> HOW TO COMPLETE THIS TASK
Determine the number of lines in the listing below in which the word "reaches" is present, and state it without comment.

> SUPPLIED DATA
┄┄┄┄┄┄
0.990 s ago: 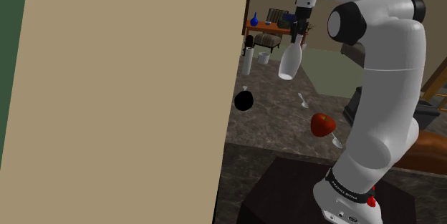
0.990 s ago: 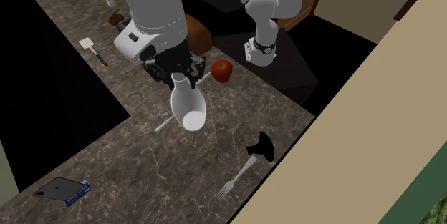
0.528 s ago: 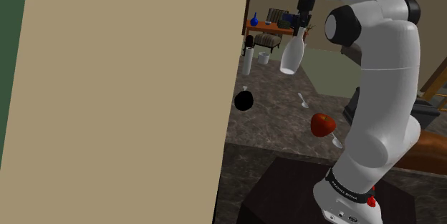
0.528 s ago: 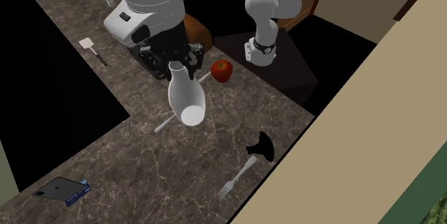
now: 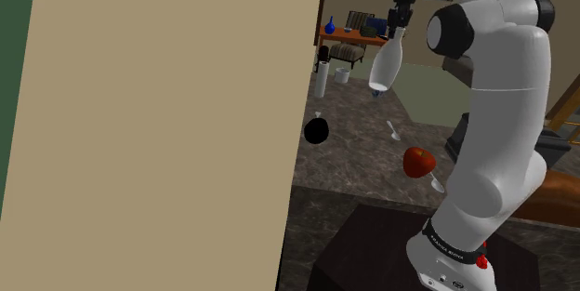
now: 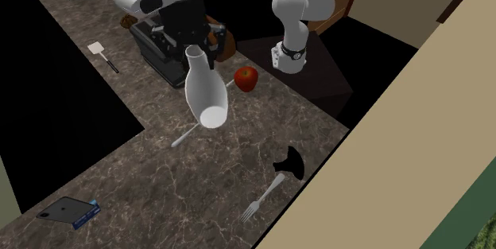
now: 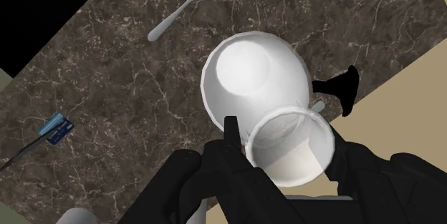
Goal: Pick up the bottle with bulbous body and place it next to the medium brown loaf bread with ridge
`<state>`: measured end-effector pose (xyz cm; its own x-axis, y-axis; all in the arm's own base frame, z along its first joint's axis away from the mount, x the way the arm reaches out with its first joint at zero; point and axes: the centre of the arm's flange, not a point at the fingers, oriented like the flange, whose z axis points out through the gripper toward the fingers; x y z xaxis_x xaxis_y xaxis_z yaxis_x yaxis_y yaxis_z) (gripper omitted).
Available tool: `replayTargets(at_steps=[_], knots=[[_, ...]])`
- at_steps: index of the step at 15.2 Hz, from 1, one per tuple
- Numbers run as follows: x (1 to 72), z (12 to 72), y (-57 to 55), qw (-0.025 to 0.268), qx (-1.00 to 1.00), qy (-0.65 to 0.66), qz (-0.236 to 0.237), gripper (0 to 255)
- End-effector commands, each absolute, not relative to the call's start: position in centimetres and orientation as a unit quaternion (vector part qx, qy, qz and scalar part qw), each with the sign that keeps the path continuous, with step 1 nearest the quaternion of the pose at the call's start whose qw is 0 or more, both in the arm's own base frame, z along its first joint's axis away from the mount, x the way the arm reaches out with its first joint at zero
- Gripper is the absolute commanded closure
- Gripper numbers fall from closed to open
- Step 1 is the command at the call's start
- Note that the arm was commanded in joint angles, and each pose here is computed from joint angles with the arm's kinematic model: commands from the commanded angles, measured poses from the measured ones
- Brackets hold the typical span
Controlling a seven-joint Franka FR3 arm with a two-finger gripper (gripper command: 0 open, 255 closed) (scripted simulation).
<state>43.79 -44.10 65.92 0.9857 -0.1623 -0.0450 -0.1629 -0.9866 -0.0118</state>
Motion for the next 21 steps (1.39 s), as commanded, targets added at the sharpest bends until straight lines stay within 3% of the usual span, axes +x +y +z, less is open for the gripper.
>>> replayTargets(at_steps=[1, 21], knots=[[41.2, 66.4, -43.6, 0.008, -0.996, 0.081, 0.022, 255], [16.2, 72.5, -37.8, 0.008, -0.996, 0.081, 0.022, 255]])
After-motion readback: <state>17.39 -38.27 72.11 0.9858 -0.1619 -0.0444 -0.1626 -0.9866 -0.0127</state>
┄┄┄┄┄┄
> WRITTEN RESPONSE
2